# vertebra sticking out?



## NathalieB (Apr 23, 2007)

I have a frog with (what I think is) the left sacral vertebra sticking out.









sorry for the bad picture, but it is very difficult to capture on photo. you can see the left vertebra sticking out when you compare it to the right. it has nothing to do with the pose as it is very obvious in any way she sits.

I have put her in a seperate tank because I think she is getting skinnier then the other frogs.
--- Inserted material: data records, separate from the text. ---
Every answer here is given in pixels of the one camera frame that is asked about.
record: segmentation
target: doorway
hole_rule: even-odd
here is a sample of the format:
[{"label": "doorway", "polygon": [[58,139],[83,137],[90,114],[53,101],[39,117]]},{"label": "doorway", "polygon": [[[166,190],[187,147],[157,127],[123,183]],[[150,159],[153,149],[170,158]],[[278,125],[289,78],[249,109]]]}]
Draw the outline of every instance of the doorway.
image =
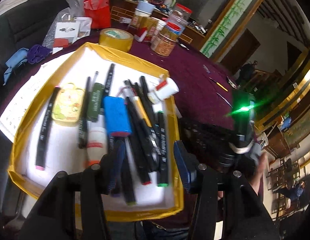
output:
[{"label": "doorway", "polygon": [[254,54],[260,43],[255,36],[246,29],[231,50],[222,59],[221,64],[233,75]]}]

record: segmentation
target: blue battery pack
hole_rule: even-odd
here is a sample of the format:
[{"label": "blue battery pack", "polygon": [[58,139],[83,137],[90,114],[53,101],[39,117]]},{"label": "blue battery pack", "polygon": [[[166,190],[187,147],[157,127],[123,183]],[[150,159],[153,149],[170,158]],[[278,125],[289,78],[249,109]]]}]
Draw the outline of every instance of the blue battery pack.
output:
[{"label": "blue battery pack", "polygon": [[107,135],[126,137],[132,133],[123,98],[104,98],[104,113]]}]

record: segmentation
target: ceiling
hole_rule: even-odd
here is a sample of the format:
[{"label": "ceiling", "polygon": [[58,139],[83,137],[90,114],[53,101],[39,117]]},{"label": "ceiling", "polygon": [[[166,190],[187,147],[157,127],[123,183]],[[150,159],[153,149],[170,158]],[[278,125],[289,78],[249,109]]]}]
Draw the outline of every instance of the ceiling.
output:
[{"label": "ceiling", "polygon": [[296,0],[264,0],[257,12],[263,17],[278,24],[274,24],[281,31],[294,37],[306,47],[310,46],[310,28],[305,23],[304,13]]}]

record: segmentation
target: sheet of paper
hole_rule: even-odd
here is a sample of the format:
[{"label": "sheet of paper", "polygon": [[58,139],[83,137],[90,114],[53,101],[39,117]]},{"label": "sheet of paper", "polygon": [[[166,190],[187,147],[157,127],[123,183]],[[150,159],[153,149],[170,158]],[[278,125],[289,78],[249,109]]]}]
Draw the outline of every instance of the sheet of paper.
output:
[{"label": "sheet of paper", "polygon": [[31,76],[15,94],[0,117],[0,130],[10,141],[13,142],[17,128],[38,91],[73,53],[70,52],[43,64],[39,71],[34,76]]}]

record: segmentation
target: red bag
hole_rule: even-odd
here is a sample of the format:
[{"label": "red bag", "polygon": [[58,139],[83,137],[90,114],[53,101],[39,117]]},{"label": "red bag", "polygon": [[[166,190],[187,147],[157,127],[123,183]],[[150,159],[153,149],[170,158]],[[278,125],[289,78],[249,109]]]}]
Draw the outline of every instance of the red bag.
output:
[{"label": "red bag", "polygon": [[93,19],[92,29],[111,27],[110,0],[84,0],[86,17]]}]
It is the first time I notice this, but maybe she had it all along but I just didn't notice it and now it becomes more obvious as she is more skinny. Or it could be something new... I really didn't notice it before.

would this be a problem resulting from a deficient of calcium or something like that or rather a dislocated vertebra from falling down from the window?
the frog is about 7-8 months old.

has anybody seen this with their frogs before?

thanks!
Nathalie


----------



## kyle1745 (Feb 15, 2004)

You may want to try the gallery here as the picture is not coming through.


----------



## NathalieB (Apr 23, 2007)

sorry, I have posted the picture in the gallery but I'm not sure you see it now, as I could see the previous picture also.


----------



## Ed (Sep 19, 2004)

If the frog is loosing weight then this would cause the protrusion you are seeing. Frogs loose weight for a number of reasons including disease process, competition and stress. 

I would suggest at a minimum of monitoring the frog in a seperate container as well as a fecal check. 

Ed


----------



## NathalieB (Apr 23, 2007)

the frog is not loosing wait as far as I can tell, but her brothers/sisters are getting fatter faster.
I put her in a seperate container so there is no competition for food and i can check if she moves normally (which she does as far as I can see).

for the moment she is not eating much (looks a little bit pissed about being moved to another tank) but I am going to feed her ff larvae tonight or tomorrow, when she looks more at ease.

I personally don't think it's a problem with parasites or sicknes but a "mechanical" problem. it's really only sticking out on one side.

I will keep a close eye on her and try to do a fecal check


----------



## Ed (Sep 19, 2004)

In the picture you posted it the amount "pointing" out looks to be very similar on each side. 
A picture from above and behind the frog (if clear) would be more helpful. 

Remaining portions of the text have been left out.